[DATA TO PROCESS Boundary: Start]

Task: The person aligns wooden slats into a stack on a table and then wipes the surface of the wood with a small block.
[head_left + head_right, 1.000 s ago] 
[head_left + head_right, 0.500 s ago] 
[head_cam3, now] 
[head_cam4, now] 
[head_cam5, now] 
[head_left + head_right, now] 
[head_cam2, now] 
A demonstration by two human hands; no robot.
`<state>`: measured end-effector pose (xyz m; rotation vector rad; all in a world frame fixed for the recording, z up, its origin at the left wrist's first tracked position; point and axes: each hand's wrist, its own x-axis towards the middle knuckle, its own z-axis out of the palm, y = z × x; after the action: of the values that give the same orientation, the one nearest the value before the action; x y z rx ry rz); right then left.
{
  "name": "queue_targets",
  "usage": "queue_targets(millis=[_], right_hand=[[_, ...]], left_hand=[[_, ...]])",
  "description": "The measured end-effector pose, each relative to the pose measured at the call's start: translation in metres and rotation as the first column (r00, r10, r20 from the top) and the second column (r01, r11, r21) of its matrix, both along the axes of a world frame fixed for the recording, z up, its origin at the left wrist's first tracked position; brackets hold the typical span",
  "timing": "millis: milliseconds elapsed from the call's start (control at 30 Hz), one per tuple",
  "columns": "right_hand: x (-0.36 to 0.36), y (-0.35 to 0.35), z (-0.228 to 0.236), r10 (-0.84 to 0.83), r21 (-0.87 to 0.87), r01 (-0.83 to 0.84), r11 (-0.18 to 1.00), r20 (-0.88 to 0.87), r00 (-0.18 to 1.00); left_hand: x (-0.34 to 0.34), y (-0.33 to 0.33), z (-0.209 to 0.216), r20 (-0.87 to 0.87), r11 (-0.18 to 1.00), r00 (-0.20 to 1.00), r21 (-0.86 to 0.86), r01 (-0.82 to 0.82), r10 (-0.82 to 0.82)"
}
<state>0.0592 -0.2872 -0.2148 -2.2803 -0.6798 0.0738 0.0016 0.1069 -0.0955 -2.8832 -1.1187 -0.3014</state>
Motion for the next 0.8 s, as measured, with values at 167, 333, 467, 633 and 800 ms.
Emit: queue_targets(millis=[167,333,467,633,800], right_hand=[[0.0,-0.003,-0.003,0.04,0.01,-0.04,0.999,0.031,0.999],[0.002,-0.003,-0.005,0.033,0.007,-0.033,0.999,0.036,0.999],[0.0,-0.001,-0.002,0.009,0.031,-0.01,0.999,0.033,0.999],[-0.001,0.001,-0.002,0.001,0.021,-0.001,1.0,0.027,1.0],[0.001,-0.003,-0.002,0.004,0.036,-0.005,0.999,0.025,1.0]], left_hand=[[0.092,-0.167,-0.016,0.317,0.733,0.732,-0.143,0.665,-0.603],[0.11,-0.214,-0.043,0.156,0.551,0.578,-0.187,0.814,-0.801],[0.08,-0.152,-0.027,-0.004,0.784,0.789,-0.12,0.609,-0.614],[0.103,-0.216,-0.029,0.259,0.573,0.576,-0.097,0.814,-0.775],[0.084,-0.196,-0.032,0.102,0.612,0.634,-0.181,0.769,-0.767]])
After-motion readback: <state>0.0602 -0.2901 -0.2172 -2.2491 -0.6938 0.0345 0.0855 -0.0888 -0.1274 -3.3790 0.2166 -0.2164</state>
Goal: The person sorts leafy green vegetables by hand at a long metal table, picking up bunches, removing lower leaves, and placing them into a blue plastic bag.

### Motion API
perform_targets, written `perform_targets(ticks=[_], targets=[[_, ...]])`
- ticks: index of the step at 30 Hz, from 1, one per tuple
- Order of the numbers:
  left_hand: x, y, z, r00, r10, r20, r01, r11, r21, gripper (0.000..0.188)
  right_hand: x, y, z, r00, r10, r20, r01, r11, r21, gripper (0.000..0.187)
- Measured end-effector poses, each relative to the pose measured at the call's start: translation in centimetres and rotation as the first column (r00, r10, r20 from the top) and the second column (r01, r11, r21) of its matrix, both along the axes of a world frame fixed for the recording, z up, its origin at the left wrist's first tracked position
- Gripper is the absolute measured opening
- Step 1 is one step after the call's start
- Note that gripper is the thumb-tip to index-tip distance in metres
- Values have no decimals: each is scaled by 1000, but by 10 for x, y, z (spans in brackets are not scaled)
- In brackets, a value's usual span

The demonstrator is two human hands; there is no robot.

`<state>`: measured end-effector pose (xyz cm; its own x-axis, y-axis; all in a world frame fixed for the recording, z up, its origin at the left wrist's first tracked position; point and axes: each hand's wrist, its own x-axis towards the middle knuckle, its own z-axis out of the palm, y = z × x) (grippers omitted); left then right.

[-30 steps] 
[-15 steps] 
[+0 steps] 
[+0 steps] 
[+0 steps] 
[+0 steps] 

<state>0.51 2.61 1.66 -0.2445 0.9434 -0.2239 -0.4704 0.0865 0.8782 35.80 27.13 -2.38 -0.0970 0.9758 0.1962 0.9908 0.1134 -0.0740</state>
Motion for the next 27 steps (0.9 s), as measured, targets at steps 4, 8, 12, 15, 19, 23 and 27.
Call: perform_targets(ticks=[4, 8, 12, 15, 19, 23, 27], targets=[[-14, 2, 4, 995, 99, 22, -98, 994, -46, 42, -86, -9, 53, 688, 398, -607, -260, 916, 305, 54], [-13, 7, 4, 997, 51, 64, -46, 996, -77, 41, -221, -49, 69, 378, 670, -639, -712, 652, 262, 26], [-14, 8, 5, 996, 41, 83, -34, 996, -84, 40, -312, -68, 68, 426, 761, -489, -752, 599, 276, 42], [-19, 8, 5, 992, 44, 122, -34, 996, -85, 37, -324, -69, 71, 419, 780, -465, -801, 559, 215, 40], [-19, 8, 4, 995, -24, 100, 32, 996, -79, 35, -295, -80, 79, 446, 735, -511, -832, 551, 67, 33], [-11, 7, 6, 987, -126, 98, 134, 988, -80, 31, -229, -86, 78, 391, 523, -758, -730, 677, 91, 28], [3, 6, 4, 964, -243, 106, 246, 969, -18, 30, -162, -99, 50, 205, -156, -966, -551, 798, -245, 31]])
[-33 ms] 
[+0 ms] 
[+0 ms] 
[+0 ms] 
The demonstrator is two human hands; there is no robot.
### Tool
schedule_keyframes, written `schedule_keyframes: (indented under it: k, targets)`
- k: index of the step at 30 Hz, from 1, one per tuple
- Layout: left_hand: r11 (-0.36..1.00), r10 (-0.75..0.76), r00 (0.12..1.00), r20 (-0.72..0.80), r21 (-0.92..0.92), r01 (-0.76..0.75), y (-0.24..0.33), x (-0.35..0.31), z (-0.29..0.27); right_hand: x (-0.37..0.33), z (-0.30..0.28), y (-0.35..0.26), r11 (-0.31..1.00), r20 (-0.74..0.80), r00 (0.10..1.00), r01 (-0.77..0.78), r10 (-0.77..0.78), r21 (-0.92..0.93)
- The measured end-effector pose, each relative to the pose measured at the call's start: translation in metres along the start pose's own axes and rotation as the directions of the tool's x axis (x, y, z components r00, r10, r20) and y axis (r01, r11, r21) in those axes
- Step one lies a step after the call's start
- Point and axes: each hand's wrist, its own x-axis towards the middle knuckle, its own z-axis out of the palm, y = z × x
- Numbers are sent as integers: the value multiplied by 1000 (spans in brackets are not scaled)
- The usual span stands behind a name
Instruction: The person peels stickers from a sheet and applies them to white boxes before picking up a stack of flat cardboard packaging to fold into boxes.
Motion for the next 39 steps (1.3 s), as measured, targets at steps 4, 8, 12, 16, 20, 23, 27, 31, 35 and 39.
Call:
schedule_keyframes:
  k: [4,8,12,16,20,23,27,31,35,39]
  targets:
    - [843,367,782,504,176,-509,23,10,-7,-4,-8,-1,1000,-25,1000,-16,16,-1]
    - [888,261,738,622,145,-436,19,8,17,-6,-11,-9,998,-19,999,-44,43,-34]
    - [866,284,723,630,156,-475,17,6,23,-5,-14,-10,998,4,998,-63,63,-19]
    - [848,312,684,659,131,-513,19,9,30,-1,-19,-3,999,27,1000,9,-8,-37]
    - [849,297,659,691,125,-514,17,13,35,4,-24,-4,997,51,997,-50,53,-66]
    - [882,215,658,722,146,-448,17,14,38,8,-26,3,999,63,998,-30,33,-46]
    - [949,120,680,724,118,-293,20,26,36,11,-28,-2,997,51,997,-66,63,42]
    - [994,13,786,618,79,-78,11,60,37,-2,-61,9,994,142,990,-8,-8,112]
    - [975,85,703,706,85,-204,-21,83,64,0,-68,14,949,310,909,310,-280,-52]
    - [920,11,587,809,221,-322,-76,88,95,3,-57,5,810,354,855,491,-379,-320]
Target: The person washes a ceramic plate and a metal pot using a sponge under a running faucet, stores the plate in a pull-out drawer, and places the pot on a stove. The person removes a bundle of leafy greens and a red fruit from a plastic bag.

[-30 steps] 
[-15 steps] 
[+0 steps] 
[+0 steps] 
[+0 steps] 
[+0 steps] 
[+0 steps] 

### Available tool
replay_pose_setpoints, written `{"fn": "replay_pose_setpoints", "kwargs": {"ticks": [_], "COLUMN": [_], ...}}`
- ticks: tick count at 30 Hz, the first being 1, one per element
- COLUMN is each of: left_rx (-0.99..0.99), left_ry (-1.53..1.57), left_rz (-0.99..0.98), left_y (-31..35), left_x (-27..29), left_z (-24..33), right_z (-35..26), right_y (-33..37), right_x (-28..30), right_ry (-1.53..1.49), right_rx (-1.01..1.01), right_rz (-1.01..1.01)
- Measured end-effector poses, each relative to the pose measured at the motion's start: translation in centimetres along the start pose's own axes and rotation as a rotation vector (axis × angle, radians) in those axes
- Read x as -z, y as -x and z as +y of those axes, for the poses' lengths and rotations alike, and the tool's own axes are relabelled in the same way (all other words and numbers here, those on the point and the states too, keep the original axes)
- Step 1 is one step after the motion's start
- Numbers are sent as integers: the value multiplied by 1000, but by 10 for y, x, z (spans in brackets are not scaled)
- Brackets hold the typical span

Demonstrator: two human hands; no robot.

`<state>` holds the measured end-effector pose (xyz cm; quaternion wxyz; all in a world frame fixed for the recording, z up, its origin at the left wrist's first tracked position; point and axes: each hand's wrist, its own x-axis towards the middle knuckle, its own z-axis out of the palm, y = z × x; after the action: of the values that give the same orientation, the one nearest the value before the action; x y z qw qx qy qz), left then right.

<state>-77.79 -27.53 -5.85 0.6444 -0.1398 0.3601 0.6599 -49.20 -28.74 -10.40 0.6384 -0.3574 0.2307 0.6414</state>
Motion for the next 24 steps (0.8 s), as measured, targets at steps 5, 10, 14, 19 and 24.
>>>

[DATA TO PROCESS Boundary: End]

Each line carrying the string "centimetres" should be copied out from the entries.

- Measured end-effector poses, each relative to the pose measured at the call's start: translation in centimetres and rotation as the first column (r00, r10, r20 from the top) and the second column (r01, r11, r21) of its matrix, both along the axes of a world frame fixed for the recording, z up, its origin at the left wrist's first tracked position
- Measured end-effector poses, each relative to the pose measured at the motion's start: translation in centimetres along the start pose's own axes and rotation as a rotation vector (axis × angle, radians) in those axes

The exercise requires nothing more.